TASK TO CARRY OUT:
Find the line in the data below that contains "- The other". Return that line and all the lines after it, unchanged.

Stored data entries:
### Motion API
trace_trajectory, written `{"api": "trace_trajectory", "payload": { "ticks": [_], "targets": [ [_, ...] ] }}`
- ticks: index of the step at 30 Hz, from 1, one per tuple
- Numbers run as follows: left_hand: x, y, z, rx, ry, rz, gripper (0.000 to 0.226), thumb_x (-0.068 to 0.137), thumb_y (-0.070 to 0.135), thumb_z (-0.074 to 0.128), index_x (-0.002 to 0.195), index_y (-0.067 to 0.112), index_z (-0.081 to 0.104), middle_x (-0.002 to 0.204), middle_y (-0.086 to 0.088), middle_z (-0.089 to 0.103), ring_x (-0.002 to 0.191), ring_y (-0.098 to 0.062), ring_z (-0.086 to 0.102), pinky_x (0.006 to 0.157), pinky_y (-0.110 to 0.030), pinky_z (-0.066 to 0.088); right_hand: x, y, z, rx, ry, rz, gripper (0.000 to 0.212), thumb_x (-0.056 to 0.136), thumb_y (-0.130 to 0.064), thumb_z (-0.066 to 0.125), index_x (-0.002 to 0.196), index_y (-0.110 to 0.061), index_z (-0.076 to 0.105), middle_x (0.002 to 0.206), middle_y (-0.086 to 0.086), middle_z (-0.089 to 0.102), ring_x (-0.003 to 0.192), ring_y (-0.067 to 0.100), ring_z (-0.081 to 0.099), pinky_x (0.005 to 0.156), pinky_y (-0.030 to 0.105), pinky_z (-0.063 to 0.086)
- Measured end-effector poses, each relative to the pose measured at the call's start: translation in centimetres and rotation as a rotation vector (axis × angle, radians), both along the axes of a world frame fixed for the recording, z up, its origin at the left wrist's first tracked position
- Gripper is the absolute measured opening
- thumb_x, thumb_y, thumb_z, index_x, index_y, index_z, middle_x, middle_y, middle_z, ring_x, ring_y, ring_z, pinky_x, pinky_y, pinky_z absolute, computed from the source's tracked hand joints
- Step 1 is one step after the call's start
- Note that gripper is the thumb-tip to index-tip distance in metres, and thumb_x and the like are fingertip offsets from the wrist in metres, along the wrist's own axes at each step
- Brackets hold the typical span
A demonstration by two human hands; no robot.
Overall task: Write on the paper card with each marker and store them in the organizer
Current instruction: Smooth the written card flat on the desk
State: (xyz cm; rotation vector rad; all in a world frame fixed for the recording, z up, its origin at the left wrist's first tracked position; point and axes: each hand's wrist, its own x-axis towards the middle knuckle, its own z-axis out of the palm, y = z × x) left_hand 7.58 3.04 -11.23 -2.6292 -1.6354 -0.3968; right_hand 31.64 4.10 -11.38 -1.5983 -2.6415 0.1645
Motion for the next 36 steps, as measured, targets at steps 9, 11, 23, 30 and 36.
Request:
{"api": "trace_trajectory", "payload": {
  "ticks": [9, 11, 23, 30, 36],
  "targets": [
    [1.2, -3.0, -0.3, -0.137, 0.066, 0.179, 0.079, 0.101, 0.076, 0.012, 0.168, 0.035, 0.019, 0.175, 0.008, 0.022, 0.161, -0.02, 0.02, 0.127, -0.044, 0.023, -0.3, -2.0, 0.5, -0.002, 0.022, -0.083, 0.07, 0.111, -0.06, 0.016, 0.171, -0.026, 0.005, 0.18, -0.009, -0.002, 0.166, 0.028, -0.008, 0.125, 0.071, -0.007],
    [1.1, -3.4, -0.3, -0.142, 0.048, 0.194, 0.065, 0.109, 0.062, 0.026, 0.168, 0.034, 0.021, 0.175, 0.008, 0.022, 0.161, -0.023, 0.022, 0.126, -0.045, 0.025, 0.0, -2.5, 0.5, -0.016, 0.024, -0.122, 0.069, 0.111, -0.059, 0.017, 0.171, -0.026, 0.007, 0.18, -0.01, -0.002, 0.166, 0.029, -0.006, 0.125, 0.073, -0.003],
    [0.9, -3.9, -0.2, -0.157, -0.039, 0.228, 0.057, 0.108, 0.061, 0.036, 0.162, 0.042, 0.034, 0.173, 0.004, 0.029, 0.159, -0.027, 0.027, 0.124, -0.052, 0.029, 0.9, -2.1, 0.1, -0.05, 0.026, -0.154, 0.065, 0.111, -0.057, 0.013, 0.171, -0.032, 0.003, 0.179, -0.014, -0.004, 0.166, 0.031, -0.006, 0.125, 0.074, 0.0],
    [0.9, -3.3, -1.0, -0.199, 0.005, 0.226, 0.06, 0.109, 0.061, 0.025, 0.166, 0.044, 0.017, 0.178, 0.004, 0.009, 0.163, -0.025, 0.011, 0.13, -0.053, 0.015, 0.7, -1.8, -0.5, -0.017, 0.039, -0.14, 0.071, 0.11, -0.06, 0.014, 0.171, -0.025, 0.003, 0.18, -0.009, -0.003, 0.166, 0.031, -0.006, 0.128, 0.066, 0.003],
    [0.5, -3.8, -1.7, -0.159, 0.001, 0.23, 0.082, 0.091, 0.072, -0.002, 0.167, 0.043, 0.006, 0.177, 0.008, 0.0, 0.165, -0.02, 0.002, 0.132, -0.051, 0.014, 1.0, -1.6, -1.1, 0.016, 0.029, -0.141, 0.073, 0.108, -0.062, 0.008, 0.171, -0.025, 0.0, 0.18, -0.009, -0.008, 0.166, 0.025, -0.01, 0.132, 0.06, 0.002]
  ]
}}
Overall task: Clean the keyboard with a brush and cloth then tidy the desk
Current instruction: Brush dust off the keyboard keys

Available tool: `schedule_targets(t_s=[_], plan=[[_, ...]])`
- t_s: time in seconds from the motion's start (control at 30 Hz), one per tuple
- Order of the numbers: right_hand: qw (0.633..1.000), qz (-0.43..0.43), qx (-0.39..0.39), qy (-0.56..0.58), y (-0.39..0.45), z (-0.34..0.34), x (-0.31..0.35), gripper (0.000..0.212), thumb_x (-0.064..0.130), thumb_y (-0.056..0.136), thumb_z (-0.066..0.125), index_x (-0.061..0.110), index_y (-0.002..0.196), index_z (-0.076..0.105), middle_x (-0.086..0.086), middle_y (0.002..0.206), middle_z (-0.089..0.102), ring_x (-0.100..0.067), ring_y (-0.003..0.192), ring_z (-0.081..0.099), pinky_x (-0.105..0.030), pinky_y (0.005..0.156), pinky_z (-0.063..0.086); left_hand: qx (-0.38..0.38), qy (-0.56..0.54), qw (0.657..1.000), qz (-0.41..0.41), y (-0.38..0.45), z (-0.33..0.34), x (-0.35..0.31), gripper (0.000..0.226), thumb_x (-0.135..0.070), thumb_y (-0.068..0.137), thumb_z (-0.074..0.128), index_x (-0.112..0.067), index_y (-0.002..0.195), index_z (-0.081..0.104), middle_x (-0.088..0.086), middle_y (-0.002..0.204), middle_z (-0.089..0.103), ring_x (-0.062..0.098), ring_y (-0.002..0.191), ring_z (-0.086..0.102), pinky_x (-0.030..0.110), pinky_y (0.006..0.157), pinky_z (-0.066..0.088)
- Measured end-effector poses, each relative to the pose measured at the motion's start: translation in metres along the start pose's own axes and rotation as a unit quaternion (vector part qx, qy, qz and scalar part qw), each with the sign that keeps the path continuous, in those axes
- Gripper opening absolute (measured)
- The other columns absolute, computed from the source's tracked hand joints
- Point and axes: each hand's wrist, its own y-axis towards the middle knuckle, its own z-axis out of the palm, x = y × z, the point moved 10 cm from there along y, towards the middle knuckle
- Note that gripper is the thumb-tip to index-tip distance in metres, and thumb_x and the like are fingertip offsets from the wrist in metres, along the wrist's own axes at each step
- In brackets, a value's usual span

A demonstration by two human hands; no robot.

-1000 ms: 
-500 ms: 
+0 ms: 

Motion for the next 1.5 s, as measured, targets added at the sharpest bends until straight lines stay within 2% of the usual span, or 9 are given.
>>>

SOLUTION TO THIS PROBLEM:
- The other columns absolute, computed from the source's tracked hand joints
- Point and axes: each hand's wrist, its own y-axis towards the middle knuckle, its own z-axis out of the palm, x = y × z, the point moved 10 cm from there along y, towards the middle knuckle
- Note that gripper is the thumb-tip to index-tip distance in metres, and thumb_x and the like are fingertip offsets from the wrist in metres, along the wrist's own axes at each step
- In brackets, a value's usual span

A demonstration by two human hands; no robot.

-1000 ms: 
-500 ms: 
+0 ms: 

Motion for the next 1.5 s, as measured, targets added at the sharpest bends until straight lines stay within 2% of the usual span, or 9 are given.
>>>

For this exercise, nothing further remains.